Maryam Moshiri, presentatrice di BBC News dal 2003, ha rivelato di essere affetta da un tumore del sangue incurabile. «Sono passati due anni dalla diagnosi e sento di aver iniziato a capire molto meglio la malattia e il modo in cui influenza la mia vita. Ora la gestisco in una certa misura, quindi ho pensato che fosse davvero importante sensibilizzare l'opinione pubblica». Moshiri è uno dei volti più noti dell'emittente inglese e ha dichiarato alla BBC di voler condividere la sua diagnosi per accendere i riflettori su una patologia spesso invisibile. Nel novembre 2024 alla 49enne è stata diagnosticata la policitemia vera (PV), un raro tumore del sangue, che sebbene sia inguaribile, può essere gestito efficacemente. «Dovrò passare il resto della mia vita a curarmi per questo».
In un'intervista al Times, Maryam Moshiri ha condiviso con il pubblico uno spaccato realistico e intimo di cosa significa gestire una malattia cronica del sangue nella vita di tutti i giorni.
La giornalista ha descritto la stanchezza costante legata alla malattia e ai trattamenti come un esaurimento totale delle forze. Ha spiegato che non si tratta di un semplice sonno mancato, ma della sensazione che «qualcuno ti avesse completamente prosciugato le energie», rendendole a volte impossibile partecipare a eventi familiari o giocare in giardino con i suoi figli.Nonostante la diagnosi e i sintomi, Moshiri ha continuato a lavorare a tempo pieno per la BBC, coprendo eventi globali e affrontando turni anche di 14 ore. La presentatrice ha continuato a viaggiare in tutto il mondo, ha condotto il telegiornale dal Qatar all'inizio della guerra tra Stati Uniti, Israele e Iran, ha seguito l'elezione del nuovo Papa dal Vaticano e si è recata in Groenlandia per la visita del vicepresidente JD Vance. Ha dichiarato al giornale: «Amo quello che faccio. Amo essere dove si svolgono le storie. Non voglio che il cancro del sangue mi impedisca di fare il mio lavoro».

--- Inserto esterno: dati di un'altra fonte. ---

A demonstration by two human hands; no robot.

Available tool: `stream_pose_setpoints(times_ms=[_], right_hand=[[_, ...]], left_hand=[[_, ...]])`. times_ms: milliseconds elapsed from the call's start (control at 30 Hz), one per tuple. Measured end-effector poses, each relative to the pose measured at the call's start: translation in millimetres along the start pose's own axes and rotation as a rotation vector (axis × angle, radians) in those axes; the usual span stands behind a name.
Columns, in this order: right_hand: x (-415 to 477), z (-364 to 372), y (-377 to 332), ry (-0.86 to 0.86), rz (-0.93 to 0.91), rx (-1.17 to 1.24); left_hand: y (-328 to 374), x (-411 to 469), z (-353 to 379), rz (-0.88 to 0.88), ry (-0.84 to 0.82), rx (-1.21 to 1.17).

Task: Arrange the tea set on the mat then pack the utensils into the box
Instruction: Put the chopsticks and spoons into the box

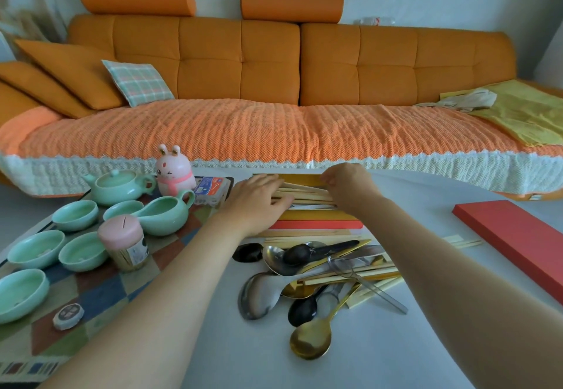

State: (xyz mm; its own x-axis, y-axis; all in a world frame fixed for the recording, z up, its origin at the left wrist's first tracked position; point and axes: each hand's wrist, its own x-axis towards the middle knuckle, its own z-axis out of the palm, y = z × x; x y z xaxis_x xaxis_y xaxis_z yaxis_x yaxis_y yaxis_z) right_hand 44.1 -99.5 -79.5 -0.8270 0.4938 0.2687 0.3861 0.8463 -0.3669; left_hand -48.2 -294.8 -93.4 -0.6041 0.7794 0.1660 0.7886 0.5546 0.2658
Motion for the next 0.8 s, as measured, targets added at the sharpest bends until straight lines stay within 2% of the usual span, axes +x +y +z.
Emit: stream_pose_setpoints(times_ms=[67, 233, 333, 500, 667, 800], right_hand=[[-3.3, -3.8, -0.2, -0.041, -0.041, -0.008], [-18.4, -15.0, -2.6, -0.288, -0.095, 0.078], [-24.5, -18.5, -5.8, -0.335, -0.121, 0.019], [-33.7, -27.6, -6.0, -0.318, -0.132, -0.033], [-46.3, -39.1, -7.9, -0.057, -0.323, 0.016], [-67.4, -44.1, -17.2, -0.178, -0.325, -0.052]], left_hand=[[2.7, -1.5, -1.1, -0.006, -0.044, -0.043], [4.1, -1.6, -0.3, -0.014, -0.072, -0.020], [4.2, -1.1, 0.9, -0.005, -0.069, 0.007], [8.1, -7.7, -2.7, 0.062, 0.066, 0.021], [18.8, -18.2, -7.5, 0.177, 0.307, 0.014], [33.7, -34.6, -8.9, 0.175, 0.262, -0.054]])
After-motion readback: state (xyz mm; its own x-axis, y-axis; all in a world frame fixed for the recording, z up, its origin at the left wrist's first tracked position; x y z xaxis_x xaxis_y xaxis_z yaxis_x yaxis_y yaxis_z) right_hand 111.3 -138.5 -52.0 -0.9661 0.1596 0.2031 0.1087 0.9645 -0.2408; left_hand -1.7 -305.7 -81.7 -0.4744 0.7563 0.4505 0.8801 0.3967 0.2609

La policitemia vera (PV) è un raro tipo di cancro che colpisce il midollo osseo, che produce troppi globuli rossi e rende il sangue più denso del normale. Ciò comporta un rischio maggiore di sviluppare coaguli di sangue, che possono causare ictus, infarto o trombosi venosa profonda. «Per lo più non ho avuto sintomi e questo è uno dei problemi di questa malattia. L'unico motivo per cui il mio caso è stato scoperto è che il mio medico di base era estremamente scrupoloso nell'eseguire i miei esami del sangue di routine e li inviava immediatamente per ulteriori accertamenti», ha dichiarato Maryam Moshiri.
La sua terapia prevede il prelievo di sangue per ridurre la concentrazione di globuli rossi, un processo che la lascia esausta. «Questa malattia rimarrà con me fino al giorno in cui morirò. Una parte enorme del conviverci sta nel dover comunque andare avanti con la propria vita», ha affermato, sottolineando l'importanza di trovare un equilibrio psicologico e clinico con una patologia a lungo termine.
La presentatrice della BBC sostiene una nuova campagna chiamata "Here for This", promossa da Blood Cancer UK. Helen Rowntree, amministratrice delegata dell'associazione, ha dichiarato: «Siamo profondamente grati a Maryam per aver condiviso con coraggio la sua storia. Quando personaggi pubblici parlano apertamente della loro diagnosi, rompono il silenzio che spesso circonda i tumori del sangue, il quinto tumore più comune nel Regno Unito e la terza causa di morte per cancro».
«Sono in corso molte ricerche sul cancro del sangue e ci sono progressi scientifici promettenti da attendere. Spero che ci saranno delle scoperte che potranno essere ancora più utili dei farmaci che mi sono stati somministrati» ha concluso Moshiri.